The story is told of how when those huge sliding wooden gates, at the back of the Vic Road End, were opened to allow early escape for those wanting to beat the traffic, nobody left and hundreds poured into the ground. That could well be true, but to check would have involved turning away from the game and nobody was about to do that. 

That was it really. When the whistle blew, small groups of bewildered fans gathered in stunned disbelief, reluctant to leave the scene. I know other members of the ‘Treasury’ group were adjacent, but everyone was temporarily lost in their own little Hornet world.   

As we stood in Vicarage Road, probably 20 minutes later, I was struck by the most terrible thought. Is there any point coming to another game? Because we’ll never see anything like that, ever again. And to be honest, we haven’t. But we have witnessed some other, fairly remarkable, events over the intervening 39 years, so that all turned out OK. 

What happened next? Well we went to Shrewsbury on the Saturday, were hopeless and lost 2-1. Graham wanted to avoid Cally getting big-headed, so selected him and then, brilliantly, dropped him half an hour before kick-off. 
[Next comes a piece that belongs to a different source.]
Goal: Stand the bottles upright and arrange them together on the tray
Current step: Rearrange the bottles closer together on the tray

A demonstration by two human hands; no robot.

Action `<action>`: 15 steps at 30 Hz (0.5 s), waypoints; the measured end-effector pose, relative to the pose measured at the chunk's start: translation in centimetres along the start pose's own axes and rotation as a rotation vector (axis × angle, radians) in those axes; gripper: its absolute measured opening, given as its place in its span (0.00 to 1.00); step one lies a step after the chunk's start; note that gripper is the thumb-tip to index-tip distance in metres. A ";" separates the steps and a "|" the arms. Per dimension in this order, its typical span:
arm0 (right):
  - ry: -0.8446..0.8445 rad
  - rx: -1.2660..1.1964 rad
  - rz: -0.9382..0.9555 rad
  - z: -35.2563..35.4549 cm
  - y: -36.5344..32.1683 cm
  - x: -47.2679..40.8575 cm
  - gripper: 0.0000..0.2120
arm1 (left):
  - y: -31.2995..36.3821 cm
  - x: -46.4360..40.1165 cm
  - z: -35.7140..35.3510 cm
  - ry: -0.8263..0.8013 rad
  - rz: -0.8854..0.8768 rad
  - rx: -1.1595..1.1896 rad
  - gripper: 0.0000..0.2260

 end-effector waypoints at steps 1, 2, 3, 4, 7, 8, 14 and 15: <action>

We enjoyed a good run in the League Cup, winning away at Sheffield Wednesday before welcoming Brian Clough’s Nottingham Forest to Vicarage Road in the 4th Round.  Over 22,000 saw the European Cup holders dumped out 4-1 on a filthy Watford night. Coventry ended the run after a replay, but GT’s promotion side was starting to take shape. 

The club’s merchandising people produced thousands of yellow pens, decorated with ‘Watford 7 Southampton 1’ in black on the casing. Cleverly, these were handed out, free of charge, at the next home game. I won’t be alone amongst ‘Treasury’ readers in having kept mine. The ever-affable Saints manager Lawrie McMenemy was subsequently forced to appeal to Watford supporters to please stop sending him pens. 

 Oh, and having eventually stumbled into bed, I got up shortly afterwards and drove to Cheltenham, totally unable to comprehend what I’d seen. I addressed a group of earnest young marketing professionals, contributing fully to a stimulating debate on product development, despite having not the vaguest idea what I was talking about.